I recently took a course on Gephi, an open-source network visualization tool offered by the Programming 4 Humanists group at Texas A&M University. This three-session Zoom-based course, taught by Katayoun Torabi was a great entry to a digital humanities topic that I have long been interested in.
One of our long-range goals at the Jane Addams Papers Project is to make the underlying data in the digital edition accessible so that digital humanists can use it for research. Having a chance to play around with network visualizations helped me to think through how we might use this tool to understand Jane Addams’s life and her causes in new and interesting ways. It also helped me better understand what we need to do to make data from our edition available.
A few ideas popped out immediately:
- a visualization of Addams’s correspondence, modeled on the ideas used to create the Mapping Republic of Letters project at Stanford.
- a visualization of how people in the Addams’ digital edition were connected via organizations, looking at for example, the interactions between women involved in the suffrage movement and the peace movement.

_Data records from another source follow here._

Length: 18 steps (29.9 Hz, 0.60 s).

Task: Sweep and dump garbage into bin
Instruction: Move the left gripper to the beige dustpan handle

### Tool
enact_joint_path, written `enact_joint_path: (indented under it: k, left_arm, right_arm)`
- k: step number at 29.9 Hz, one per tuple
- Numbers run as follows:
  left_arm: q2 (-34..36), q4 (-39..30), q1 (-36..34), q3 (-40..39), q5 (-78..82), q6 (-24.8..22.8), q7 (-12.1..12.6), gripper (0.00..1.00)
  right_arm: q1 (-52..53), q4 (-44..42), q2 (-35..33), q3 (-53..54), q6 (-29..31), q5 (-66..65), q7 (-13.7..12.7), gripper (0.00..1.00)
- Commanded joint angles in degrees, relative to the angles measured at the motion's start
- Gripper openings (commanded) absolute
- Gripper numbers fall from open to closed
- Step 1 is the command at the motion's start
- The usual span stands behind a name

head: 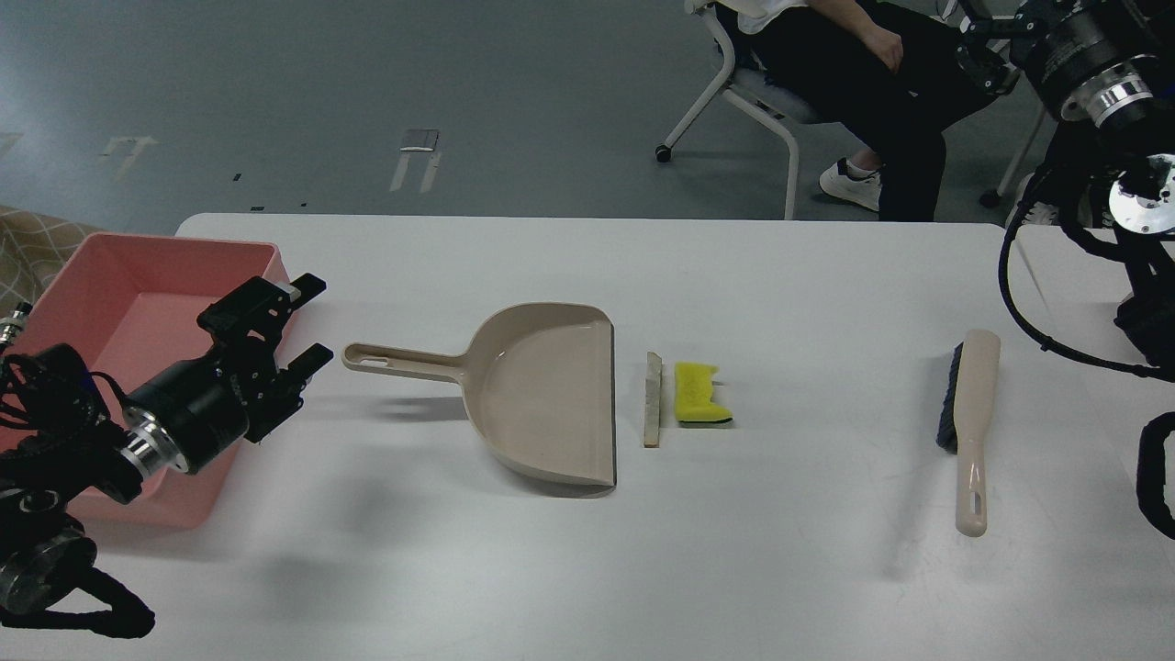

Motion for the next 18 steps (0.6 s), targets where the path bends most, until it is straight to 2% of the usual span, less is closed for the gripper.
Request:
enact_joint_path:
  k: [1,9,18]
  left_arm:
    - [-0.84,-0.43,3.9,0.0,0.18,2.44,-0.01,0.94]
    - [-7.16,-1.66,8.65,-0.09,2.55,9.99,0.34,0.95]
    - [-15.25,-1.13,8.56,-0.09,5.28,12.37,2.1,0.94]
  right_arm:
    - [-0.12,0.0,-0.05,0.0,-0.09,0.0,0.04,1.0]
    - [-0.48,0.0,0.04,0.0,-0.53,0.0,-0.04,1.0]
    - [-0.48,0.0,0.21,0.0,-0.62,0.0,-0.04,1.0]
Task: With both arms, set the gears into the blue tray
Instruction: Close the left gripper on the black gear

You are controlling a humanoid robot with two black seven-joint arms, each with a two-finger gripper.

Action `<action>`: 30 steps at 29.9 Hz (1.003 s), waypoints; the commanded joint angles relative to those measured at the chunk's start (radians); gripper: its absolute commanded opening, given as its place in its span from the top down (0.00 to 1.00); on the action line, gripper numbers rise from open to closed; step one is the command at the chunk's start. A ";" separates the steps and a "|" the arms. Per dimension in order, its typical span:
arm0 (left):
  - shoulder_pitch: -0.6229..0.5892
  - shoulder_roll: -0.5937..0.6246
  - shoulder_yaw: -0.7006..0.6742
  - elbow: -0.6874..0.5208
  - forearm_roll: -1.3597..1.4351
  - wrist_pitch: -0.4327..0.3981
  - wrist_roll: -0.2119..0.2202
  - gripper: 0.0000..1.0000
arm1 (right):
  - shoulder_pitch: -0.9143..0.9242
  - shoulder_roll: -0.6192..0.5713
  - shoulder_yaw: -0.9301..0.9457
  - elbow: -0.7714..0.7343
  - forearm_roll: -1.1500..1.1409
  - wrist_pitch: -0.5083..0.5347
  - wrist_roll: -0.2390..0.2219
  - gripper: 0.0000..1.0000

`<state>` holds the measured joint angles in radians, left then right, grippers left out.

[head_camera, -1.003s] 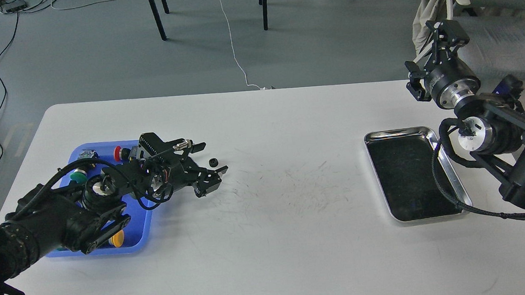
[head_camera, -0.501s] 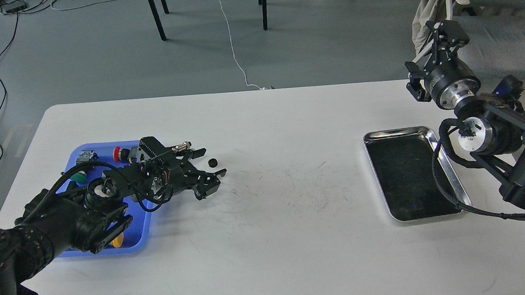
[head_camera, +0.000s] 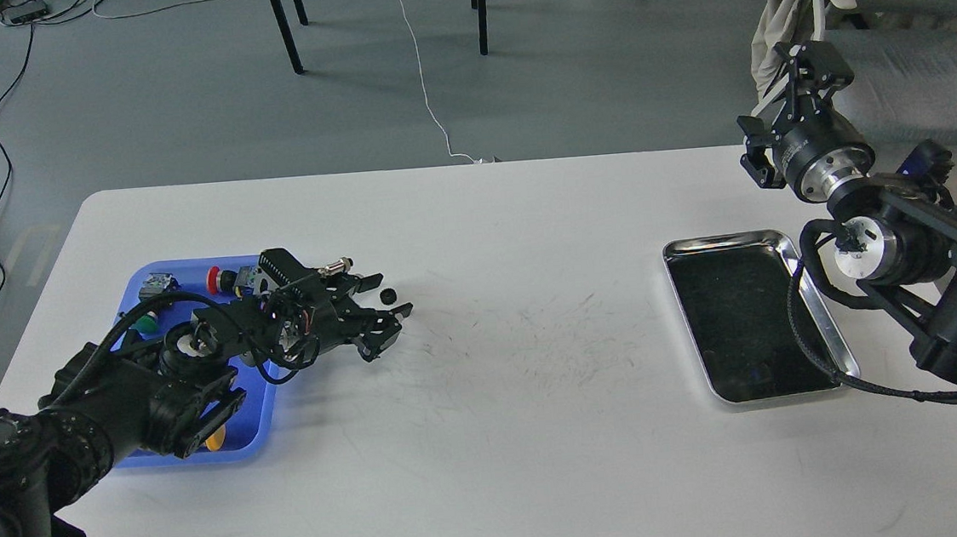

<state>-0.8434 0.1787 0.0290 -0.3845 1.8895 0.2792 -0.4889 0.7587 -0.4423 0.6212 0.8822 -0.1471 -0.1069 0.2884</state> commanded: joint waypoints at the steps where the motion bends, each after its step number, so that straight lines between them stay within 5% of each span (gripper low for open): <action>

In this post we will look at correspondence networks.
Thinking About Data
The examples that Katayoun used in our class were all drawn from literature. We mostly worked with data from Shakespeare’s Hamlet, looking at instances of speech between characters to create visualizations of how the characters related to one another.
What struck me almost immediately was that the difference between this kind of analysis and what I hoped to do, was that with a literary work (or any single historical record), this analysis can provide an accurate representation of that text. As I thought about how we could this tool to understand the Jane Addams Papers, the problem of incomplete data reared its ugly head.
We have to understand that any visualization of the Jane Addams papers cannot fully be a visualization of Jane Addams’ life. Addams’s papers are incomplete. We are missing many of Addams’ most intimate letters between family members and her long-time companion, Mary Rozet Smith. At best, we might be able to visualize more of her professional life than her personal one. But we are also missing many, many letters sent to colleagues and acquaintances that never made it into archives and private collections. Many of the papers of Addams’s European counterparts did not survive World War II. So what we are left with is an impression, a partial glimpse into her world, but an imperfect one.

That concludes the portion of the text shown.